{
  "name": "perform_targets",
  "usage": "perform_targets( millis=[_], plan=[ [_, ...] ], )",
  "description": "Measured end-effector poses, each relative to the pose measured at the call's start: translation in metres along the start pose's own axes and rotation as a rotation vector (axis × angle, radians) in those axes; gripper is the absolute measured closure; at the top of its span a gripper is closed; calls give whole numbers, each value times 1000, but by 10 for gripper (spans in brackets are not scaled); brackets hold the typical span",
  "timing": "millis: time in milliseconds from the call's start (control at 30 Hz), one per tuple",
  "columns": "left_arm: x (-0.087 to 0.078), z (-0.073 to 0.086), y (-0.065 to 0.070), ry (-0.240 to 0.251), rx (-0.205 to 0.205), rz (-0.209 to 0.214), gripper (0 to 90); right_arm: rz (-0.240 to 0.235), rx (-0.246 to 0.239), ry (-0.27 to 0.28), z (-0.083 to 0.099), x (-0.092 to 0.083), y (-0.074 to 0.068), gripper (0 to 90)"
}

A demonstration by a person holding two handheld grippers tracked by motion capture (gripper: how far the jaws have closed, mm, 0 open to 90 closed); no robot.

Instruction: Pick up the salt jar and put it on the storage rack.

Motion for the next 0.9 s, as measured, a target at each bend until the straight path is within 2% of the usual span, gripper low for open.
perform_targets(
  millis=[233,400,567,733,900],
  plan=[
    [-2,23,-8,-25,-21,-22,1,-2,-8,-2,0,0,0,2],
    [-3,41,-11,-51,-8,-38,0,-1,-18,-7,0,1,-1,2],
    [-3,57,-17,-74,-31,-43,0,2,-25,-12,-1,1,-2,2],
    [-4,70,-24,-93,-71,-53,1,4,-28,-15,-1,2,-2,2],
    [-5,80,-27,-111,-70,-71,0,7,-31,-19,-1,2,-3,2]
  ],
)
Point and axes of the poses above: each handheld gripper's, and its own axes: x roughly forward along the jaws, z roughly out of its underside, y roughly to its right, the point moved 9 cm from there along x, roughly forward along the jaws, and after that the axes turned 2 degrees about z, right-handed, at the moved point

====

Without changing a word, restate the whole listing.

{
  "name": "perform_targets",
  "usage": "perform_targets( millis=[_], plan=[ [_, ...] ], )",
  "description": "Measured end-effector poses, each relative to the pose measured at the call's start: translation in metres along the start pose's own axes and rotation as a rotation vector (axis × angle, radians) in those axes; gripper is the absolute measured closure; at the top of its span a gripper is closed; calls give whole numbers, each value times 1000, but by 10 for gripper (spans in brackets are not scaled); brackets hold the typical span",
  "timing": "millis: time in milliseconds from the call's start (control at 30 Hz), one per tuple",
  "columns": "left_arm: x (-0.087 to 0.078), z (-0.073 to 0.086), y (-0.065 to 0.070), ry (-0.240 to 0.251), rx (-0.205 to 0.205), rz (-0.209 to 0.214), gripper (0 to 90); right_arm: rz (-0.240 to 0.235), rx (-0.246 to 0.239), ry (-0.27 to 0.28), z (-0.083 to 0.099), x (-0.092 to 0.083), y (-0.074 to 0.068), gripper (0 to 90)"
}

A demonstration by a person holding two handheld grippers tracked by motion capture (gripper: how far the jaws have closed, mm, 0 open to 90 closed); no robot.

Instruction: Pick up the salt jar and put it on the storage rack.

Motion for the next 0.9 s, as measured, a target at each bend until the straight path is within 2% of the usual span, gripper low for open.
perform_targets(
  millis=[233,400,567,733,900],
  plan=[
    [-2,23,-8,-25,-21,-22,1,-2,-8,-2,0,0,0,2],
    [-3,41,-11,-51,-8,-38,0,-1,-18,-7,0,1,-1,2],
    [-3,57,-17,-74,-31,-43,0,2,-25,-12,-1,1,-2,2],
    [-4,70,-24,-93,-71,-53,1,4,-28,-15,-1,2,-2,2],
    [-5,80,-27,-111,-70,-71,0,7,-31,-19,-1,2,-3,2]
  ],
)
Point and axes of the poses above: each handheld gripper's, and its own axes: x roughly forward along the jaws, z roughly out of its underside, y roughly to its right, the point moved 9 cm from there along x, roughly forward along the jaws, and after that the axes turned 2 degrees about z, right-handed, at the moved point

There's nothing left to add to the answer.